It took about a dozen San Francisco Police Department officers to take down and restrain a one-legged, black homeless man, armed with crutches and apparently dangerous. The incident is the latest embarrassment for the US police, who face constant accusations of unreasonable use of force.

The confrontation was captured on video released by journalist Chaedria LaBouvier via blog platform Medium, and shows white police officers taking down a one-legged homeless black man on the city’s central Market street. According to witnesses, police were called in to the scene to take care of a suspicious man waving some “sticks” around.

The video of the incident which happened on August 4, shows the extent of humiliation and brute force exercised immediately after the man was wrestled to the ground by SFPD officers. As the disabled male struggles to move, cops pin him down.

“These are my crutches. I use these to walk,” the man tried to explain. But even after realizing that the man had a prosthetic leg, the police continued to use overwhelming physical restrain and man-handled him, forcing his head to the ground.
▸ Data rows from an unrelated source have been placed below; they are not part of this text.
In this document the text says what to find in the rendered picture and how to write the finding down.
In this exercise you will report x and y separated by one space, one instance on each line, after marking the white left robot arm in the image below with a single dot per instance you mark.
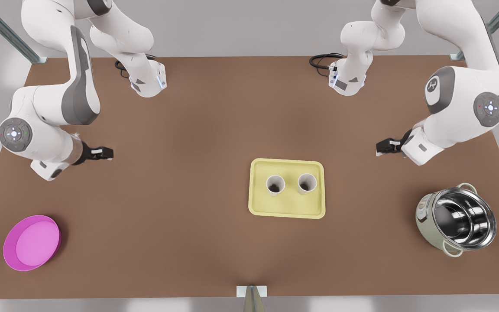
461 112

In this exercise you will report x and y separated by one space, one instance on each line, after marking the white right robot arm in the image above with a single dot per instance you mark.
50 104

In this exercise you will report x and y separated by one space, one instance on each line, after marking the white IKEA cup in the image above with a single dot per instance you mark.
306 183
275 185

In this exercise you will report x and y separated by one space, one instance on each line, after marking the pale yellow tray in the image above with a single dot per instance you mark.
287 194

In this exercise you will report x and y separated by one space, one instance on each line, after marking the pale green steel pot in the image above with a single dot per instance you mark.
456 219

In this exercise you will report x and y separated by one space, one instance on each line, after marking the magenta round plate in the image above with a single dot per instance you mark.
31 242

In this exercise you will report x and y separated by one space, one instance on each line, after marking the silver frame post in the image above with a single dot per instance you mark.
7 30
492 24
253 299

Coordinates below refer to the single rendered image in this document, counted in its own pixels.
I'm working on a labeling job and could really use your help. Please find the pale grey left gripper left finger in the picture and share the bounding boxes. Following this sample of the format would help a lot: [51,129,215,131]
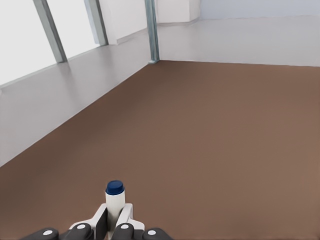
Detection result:
[68,203,109,240]

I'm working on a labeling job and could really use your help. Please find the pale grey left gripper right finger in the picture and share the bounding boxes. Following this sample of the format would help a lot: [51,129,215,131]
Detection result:
[115,203,146,232]

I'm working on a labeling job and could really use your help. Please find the white marker with blue cap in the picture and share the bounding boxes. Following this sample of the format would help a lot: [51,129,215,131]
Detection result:
[105,179,126,240]

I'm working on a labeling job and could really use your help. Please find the silver frame post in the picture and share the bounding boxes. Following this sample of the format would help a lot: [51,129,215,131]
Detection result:
[32,0,69,63]
[144,0,161,65]
[83,0,109,47]

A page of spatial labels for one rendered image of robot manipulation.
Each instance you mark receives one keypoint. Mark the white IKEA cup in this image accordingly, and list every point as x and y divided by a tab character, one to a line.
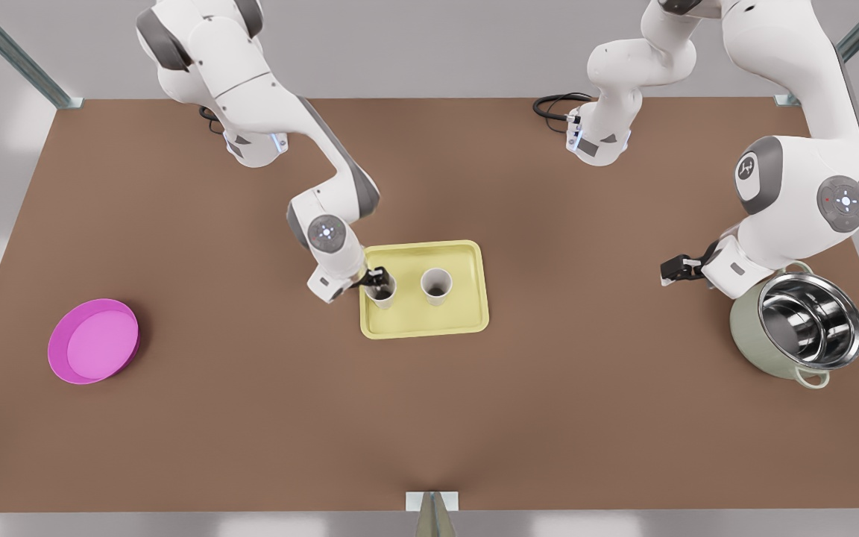
385	300
436	294

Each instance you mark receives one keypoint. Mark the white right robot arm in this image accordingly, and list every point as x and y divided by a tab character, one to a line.
250	97

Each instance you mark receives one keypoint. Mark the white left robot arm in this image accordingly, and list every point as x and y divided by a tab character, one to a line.
795	82

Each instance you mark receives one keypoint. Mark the yellow rectangular tray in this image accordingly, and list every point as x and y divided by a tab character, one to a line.
467	313

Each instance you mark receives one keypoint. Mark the green pot with steel interior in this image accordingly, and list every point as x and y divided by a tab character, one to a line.
754	335

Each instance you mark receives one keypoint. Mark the pink round plate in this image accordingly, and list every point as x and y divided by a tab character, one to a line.
94	347

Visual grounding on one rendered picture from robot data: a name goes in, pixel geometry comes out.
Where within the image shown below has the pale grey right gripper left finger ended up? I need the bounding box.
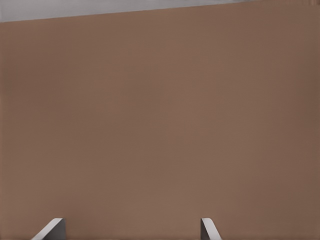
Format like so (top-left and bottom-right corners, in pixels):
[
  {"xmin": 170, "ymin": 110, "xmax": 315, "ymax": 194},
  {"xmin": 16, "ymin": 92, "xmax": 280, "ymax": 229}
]
[{"xmin": 30, "ymin": 217, "xmax": 67, "ymax": 240}]

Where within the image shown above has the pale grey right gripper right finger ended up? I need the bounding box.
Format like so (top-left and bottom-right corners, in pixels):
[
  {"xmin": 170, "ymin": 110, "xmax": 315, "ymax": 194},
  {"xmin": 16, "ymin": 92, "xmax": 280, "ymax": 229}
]
[{"xmin": 200, "ymin": 217, "xmax": 222, "ymax": 240}]

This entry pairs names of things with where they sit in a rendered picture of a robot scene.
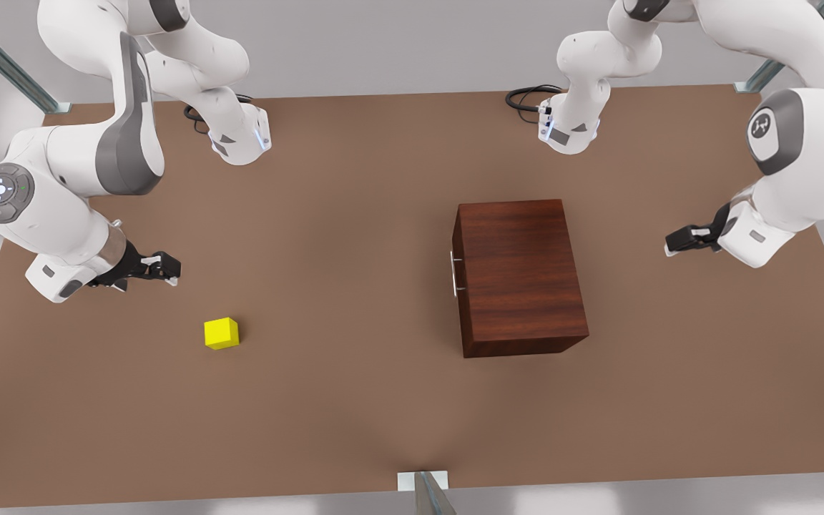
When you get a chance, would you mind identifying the dark wooden drawer cabinet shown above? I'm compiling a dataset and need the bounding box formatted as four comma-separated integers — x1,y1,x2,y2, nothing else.
452,199,590,358

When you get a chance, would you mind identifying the yellow cube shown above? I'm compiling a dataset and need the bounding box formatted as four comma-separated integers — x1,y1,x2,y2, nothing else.
204,317,240,350

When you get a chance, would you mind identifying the black cable loop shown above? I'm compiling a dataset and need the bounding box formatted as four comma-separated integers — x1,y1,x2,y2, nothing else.
183,94,255,135
506,84,565,124

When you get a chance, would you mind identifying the silver frame post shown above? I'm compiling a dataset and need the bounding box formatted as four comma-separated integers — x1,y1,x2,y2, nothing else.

In further efforts to subdue a man already on the ground with four people on top of him, the officers stood on his prosthetic leg and “twisted it around even after they had cuffed him and pinned him to the piss-stained concrete,” LaBouvier noted.

Beaten to the ground, the suspect at one point said, “what the f**k is you doing this to me?” as up to 14 officers arrived to form a cordon around the incident area. “Is this respectable? When I say ‘no’, is this what you do to me?” the man said.

Witnesses spoke out against police brutality from the start of the video but to no avail as cops continued to abuse the one legged man. The camera operator especially noted the “lack of respect” for the suspect as clothes were pulled off the man during the incident. First one can see the man’s buttocks being exposed, and minutes later his entire back.

Around 6 minutes into the footage, the suspect began saying that he was in pain from the take-down and claimed he had been suffering from an infectious sore on one of his legs.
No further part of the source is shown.